Kit number: X161886 TK1

But if Utah’s goals aren’t just focused on pleasing Mitchell, their options expand exponentially. If they are looking for a successful coach now, options like Terry Stotts and Frank Vogel, who are highly successful and respected coaches, could fit the bill. Stotts, known for his time with the Portland Trailblazers, had created highly effective offenses around junior rangers before. On the other hand, Vogel has built a solid reputation for making up some of the best defensive teams in the NBA, which is a big reason why he won a championship with the Lakers in the bubble.

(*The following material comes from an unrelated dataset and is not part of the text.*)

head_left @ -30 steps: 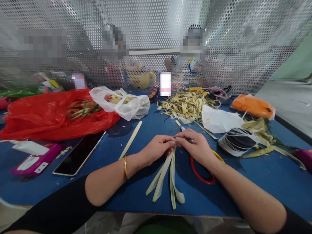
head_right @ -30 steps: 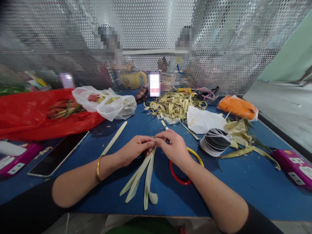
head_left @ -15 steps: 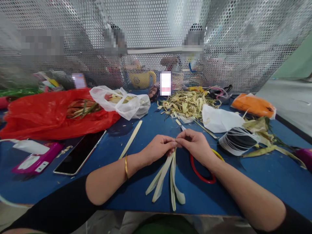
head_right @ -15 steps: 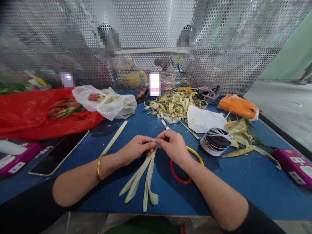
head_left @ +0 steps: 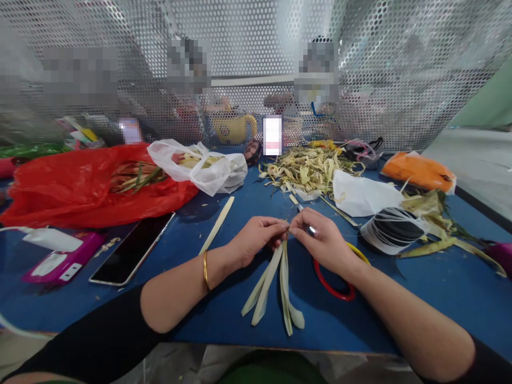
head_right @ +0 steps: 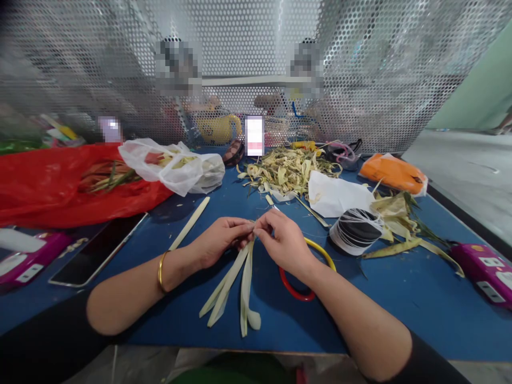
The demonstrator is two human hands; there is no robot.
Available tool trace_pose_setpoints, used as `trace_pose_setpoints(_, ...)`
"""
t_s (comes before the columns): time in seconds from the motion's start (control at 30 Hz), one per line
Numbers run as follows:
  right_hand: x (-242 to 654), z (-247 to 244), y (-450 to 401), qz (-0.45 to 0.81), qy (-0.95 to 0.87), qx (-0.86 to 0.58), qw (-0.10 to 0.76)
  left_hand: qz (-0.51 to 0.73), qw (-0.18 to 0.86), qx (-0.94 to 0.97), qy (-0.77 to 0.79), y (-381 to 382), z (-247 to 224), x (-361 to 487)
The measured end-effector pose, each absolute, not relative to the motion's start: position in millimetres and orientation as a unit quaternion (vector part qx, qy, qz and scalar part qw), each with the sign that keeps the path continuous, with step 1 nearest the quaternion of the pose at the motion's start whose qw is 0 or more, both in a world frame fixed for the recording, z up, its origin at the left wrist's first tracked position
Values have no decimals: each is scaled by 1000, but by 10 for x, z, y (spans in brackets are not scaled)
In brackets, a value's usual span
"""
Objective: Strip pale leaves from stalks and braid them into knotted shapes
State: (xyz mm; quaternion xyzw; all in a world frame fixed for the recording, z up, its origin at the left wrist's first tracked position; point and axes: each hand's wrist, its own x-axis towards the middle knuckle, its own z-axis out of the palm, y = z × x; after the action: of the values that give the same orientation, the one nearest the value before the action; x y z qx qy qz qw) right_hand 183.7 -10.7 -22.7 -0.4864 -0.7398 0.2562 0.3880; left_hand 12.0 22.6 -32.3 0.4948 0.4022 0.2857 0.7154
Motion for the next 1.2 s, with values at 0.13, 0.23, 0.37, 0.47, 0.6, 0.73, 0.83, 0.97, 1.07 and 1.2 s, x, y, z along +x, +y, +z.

If Utah, instead, is looking at hiring another candidate under the radar, similar to their hiring of Snyder, options like Chris Quinn of the Miami Heat, Sean Sweeney of the Dallas Mavericks, Charles Lee of the Milwaukee Bucks, and Joe Mazzola of the Boston Celtics could work. All of these coaches, in their own rights, have built their reputation as great assistant coaches and offer the potential for continued development, something Stotts and Vogel may not have.

This may seem obvious, but I personally think jazz should hire whoever they see as the strongest candidate. Getting lost in trying to please one party or the other in the organization may lead to further division and leaving Jazz with a coach who may not be a good fit for their future. While it is important to listen to the input of players like Donovan Mitchell and Rudy Gobert, letting them guide the decision-making process can be dangerous. The importance of this recruitment and hiring cannot be overstated, and the Jazz team has done a fine job thus far in leading a thorough search. Fortunately, Danny Ainge has made a two-for-two job as a head coach in his career. Let’s see if he can do it a third time.